## BRIEF
Here is a block of records. Copy every line in it that includes "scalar".

··· DATA EXTRACT

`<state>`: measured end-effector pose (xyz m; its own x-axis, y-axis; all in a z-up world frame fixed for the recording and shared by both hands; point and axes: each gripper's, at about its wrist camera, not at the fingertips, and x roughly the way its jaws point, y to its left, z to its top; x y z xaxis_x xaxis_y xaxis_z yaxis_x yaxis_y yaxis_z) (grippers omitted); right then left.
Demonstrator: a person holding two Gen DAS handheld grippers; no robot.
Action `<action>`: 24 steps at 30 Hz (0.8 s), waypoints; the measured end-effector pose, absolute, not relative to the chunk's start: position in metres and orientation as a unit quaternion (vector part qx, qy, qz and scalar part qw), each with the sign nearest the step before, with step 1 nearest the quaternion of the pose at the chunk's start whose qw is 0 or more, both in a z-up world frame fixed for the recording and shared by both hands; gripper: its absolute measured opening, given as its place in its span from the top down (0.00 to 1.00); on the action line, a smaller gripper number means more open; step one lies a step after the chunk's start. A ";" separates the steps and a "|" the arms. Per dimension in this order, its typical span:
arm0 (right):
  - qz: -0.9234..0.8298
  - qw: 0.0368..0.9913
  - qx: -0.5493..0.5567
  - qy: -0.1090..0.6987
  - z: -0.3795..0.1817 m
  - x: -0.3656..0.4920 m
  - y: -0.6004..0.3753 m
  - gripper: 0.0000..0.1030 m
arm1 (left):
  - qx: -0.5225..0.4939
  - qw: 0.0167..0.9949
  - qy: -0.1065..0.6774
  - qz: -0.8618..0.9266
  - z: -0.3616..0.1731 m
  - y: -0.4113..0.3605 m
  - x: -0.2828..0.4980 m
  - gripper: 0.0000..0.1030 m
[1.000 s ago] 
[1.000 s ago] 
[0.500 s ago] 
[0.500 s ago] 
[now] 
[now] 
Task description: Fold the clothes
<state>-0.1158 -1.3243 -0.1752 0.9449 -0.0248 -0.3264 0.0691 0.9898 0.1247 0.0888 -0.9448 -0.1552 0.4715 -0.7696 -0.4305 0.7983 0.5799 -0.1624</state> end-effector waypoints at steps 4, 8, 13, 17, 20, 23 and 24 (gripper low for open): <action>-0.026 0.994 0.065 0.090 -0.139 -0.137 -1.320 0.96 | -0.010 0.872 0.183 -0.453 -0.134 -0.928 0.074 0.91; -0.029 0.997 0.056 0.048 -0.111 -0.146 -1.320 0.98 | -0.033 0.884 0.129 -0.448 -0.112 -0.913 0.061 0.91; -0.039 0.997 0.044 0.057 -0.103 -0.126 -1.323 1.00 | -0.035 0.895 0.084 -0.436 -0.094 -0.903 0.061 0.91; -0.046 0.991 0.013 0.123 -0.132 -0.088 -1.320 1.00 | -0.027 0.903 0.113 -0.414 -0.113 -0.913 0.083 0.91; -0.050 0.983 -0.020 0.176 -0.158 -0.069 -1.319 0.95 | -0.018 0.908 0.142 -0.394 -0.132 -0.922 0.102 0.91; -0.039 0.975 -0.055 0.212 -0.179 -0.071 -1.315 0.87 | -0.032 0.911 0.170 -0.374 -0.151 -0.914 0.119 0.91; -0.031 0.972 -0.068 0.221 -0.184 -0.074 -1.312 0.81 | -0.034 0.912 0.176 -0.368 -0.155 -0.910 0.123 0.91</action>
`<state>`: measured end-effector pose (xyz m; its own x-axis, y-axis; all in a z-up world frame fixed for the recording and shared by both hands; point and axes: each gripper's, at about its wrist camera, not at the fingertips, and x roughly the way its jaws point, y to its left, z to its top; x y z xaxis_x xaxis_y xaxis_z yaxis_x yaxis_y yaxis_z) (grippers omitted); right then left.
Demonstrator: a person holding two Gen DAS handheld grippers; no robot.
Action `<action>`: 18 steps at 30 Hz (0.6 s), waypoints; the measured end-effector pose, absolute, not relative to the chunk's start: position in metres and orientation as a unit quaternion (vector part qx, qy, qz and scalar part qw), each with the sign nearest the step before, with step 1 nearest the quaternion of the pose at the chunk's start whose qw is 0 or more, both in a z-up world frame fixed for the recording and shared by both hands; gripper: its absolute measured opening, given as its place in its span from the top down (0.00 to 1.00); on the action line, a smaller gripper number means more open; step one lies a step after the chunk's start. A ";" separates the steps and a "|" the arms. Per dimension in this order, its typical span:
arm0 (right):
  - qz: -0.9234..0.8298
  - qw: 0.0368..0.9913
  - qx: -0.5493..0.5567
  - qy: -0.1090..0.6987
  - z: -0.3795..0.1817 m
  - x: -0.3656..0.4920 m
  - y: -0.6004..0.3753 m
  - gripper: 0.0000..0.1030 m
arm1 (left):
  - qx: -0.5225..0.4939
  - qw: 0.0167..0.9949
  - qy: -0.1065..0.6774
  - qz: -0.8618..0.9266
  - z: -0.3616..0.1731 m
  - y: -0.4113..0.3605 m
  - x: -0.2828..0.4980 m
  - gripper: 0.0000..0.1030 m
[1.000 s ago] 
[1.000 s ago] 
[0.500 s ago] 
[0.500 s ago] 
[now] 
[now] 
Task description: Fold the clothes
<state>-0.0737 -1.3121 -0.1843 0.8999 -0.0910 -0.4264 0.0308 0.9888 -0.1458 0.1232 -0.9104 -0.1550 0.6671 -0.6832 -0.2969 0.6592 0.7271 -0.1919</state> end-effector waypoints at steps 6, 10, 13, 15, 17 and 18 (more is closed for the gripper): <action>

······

## ANSWER AREA
Action `<action>`: 24 steps at 30 Hz (0.8 s), waypoints; the measured end-effector pose, absolute, not relative to the chunk's start: position in metres and orientation as a unit quaternion (vector part qx, qy, qz and scalar part qw), each with the sign nearest the step before, with step 1 nearest the quaternion of the pose at the chunk's start whose qw is 0 or more, both in a z-up world frame fixed for the recording and shared by both hands; gripper: its absolute measured opening, given as its place in its span from the top down (0.00 to 1.00); on the action line, a smaller gripper number means more open; step one lies a step after the chunk's start. A ";" separates the steps and a "|" the arms. Per dimension in this order, its typical span:
Action `<action>`: 18 steps at 30 Hz (0.6 s), waypoints; the measured end-effector pose, absolute, not relative to the chunk's start: position in metres and orientation as a unit quaternion (vector part qx, qy, qz and scalar part qw), each with the sign nearest the step before, with step 1 nearest the quaternion of the pose at the chunk's start whose qw is 0 or more, both in a z-up world frame fixed for the recording and shared by both hands; gripper: its absolute measured opening, given as its place in its span from the top down (0.00 to 1.00); on the action line, a smaller gripper number means more open; step one lies a step after the chunk's start. A ";" separates the steps and a "|" the arms. Per dimension in this order, its typical span:

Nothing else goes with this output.